▶ _Work to complete_
Pull every line of the entries that has the word "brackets".

########

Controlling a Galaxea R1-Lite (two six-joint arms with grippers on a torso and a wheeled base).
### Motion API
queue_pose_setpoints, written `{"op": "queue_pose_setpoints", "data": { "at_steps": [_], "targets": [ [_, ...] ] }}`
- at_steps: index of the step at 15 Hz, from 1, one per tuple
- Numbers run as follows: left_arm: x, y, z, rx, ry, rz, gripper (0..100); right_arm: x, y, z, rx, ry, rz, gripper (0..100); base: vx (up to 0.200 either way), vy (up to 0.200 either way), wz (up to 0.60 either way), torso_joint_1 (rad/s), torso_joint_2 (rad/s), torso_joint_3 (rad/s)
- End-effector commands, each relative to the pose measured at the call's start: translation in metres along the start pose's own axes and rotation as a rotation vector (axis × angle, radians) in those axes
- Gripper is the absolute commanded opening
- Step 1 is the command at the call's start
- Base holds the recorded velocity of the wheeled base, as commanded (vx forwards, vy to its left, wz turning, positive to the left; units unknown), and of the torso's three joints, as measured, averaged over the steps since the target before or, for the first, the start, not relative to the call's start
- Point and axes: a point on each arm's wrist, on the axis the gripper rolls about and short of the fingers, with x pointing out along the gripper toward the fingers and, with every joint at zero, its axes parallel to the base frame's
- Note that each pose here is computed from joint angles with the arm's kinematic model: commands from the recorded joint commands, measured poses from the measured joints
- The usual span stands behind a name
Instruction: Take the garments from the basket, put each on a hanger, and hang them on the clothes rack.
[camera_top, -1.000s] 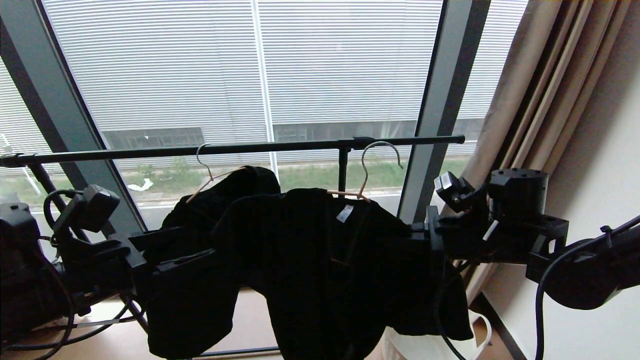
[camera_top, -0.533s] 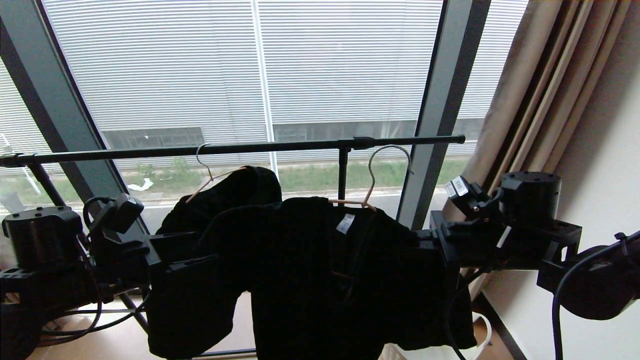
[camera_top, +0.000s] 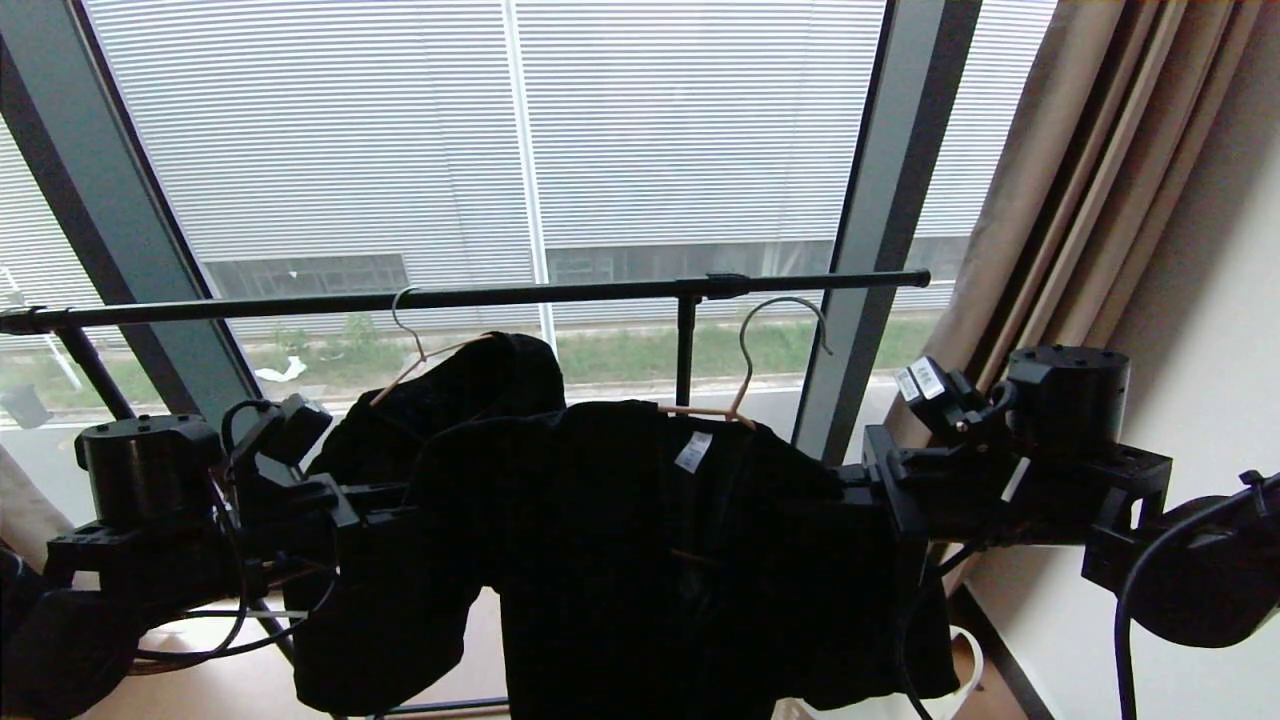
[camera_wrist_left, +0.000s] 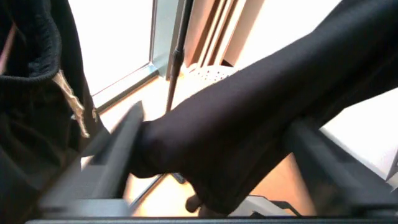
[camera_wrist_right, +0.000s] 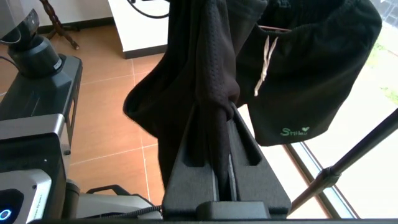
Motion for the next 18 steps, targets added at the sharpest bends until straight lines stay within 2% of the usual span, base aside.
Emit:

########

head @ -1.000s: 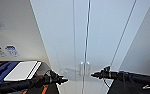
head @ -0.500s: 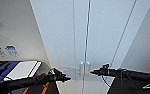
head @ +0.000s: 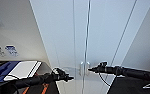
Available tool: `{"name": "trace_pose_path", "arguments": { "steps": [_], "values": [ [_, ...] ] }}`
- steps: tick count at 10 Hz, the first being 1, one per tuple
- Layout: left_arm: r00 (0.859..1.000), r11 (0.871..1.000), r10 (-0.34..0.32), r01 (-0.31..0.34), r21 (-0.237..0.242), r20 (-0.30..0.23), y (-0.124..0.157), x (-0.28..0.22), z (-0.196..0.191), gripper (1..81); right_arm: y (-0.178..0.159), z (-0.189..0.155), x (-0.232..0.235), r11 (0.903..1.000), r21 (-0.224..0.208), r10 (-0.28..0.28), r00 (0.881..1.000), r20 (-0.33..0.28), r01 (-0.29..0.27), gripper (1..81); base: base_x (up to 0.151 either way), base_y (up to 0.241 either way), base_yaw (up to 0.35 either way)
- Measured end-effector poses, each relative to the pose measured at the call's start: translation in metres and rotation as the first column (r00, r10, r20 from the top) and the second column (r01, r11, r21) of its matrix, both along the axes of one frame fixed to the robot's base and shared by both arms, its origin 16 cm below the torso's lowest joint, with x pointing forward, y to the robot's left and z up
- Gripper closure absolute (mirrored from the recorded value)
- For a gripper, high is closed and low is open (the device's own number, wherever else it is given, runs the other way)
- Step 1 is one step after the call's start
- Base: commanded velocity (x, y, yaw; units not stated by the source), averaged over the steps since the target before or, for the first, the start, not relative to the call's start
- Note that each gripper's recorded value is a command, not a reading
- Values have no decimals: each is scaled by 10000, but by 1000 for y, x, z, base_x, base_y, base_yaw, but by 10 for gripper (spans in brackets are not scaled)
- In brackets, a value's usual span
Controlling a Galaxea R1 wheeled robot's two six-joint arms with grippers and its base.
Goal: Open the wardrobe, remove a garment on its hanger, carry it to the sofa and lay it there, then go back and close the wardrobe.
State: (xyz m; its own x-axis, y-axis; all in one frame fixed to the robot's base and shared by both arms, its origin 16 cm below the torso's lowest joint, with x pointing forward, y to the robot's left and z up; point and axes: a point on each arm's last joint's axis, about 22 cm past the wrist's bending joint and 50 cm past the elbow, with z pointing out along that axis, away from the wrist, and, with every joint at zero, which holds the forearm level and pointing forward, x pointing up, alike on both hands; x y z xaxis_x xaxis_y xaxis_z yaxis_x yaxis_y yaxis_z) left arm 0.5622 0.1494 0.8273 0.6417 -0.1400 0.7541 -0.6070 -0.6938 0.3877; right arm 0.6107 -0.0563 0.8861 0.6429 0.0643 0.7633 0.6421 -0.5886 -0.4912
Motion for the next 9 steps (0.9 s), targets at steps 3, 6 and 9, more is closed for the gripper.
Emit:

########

▶ _Task solution_
- Values have no decimals: each is scaled by 10000, but by 1000 for y, x, z, base_x, base_y, base_yaw, but by 10 for gripper (spans in brackets are not scaled)
- In brackets, a value's usual span

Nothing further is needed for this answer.